Advanced workflows can be created by combining multiple limited-purpose workflows: for example, the reverse_dependencies_autopkgtest workflow figures out which source packages need to have tests run for them, but creates instances of the autopkgtest workflow to schedule tests for each individual source package.

Sub-workflows are integrated in the general graph of their parent workflow as work requests of type workflow. From a user interface perspective, they are typically hidden as a single step in the visual representation of the parent’s workflow.

Cooperation between workflows is defined at the level of workflows. Individual work requests should not concern themselves with this; they are designed to take inputs using lookups and produce output artifacts that are linked to the work request.

On the providing side, workflows use the update-collection-with-artifacts event reaction to add relevant output artifacts from work requests to the internal collection, and create promises to indicate to other workflows that they have done so. Providing workflows choose item names in the internal collection; it is the responsibility of workflow designers to ensure that they do not clash, and workflows that provide output artifacts have a optional prefix field in their task data to allow multiple instances of the same workflow to cooperate under the same root workflow. The provides_artifact method helps with this.

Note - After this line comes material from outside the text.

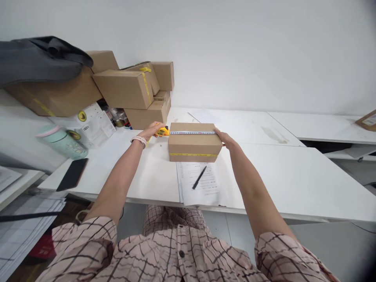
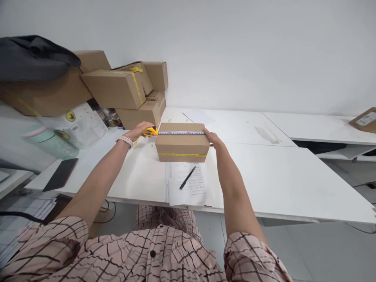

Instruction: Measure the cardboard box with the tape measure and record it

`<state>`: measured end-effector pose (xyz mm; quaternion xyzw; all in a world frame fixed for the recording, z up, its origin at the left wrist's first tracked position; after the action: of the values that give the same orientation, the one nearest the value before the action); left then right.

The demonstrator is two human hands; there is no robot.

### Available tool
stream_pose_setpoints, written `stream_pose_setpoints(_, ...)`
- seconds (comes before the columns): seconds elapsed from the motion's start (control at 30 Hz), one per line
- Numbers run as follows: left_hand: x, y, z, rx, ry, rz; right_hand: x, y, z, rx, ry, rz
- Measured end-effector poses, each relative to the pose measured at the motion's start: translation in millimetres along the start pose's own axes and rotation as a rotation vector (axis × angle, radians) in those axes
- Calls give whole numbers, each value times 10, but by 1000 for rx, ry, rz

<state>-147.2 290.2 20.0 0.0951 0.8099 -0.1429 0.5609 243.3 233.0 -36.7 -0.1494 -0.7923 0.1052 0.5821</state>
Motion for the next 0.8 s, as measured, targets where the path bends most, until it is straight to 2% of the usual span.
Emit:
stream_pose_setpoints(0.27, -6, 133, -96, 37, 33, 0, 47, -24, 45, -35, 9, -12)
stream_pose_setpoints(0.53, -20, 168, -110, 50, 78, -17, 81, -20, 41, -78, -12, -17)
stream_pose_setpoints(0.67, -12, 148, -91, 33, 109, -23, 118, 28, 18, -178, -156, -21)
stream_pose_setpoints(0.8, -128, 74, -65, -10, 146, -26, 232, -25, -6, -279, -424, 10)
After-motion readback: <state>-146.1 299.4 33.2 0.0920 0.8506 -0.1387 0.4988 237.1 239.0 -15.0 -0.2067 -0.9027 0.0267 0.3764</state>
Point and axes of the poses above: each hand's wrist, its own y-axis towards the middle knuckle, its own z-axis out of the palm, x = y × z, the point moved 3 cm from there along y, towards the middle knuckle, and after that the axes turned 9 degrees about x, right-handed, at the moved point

On the requiring side, workflows look up the names of artifacts they require in the internal collection; each of those lookups may return nothing, or a promise including a work request ID, or an artifact that already exists, and they may use that to determine which child work requests they create. They use lookups in their child work requests to refer to items in the internal collection (e.g. internal@collections/name:build-amd64), and add corresponding dependencies on work requests that promise to provide those items. The requires_artifact method helps with this.

Sub-workflows may depend on other steps within the root workflow while still being fully populated in advance of being able to run. A workflow that needs more information before being able to populate child work requests should normally depend on the work requests that will provide the information it needs; failing that, it should use workflow callbacks to run the workflow orchestrator again when it is ready. (For example, a workflow that creates a source package and then builds it may not know which work requests it needs to create until it has created the source package and can look at its Architecture field.)

Workflows themselves should not normally have dependencies, since that means that their orchestrators cannot run and populate the work request graph in advance. The exception is where the workflow orchestrator itself needs some information from some of its input artifacts in order to work out which child work requests to create; in such cases the workflow itself should have dependencies that mean the orchestrator does not run until that information is available. Otherwise, it is better for workflows to create child work requests that have whatever dependencies are needed.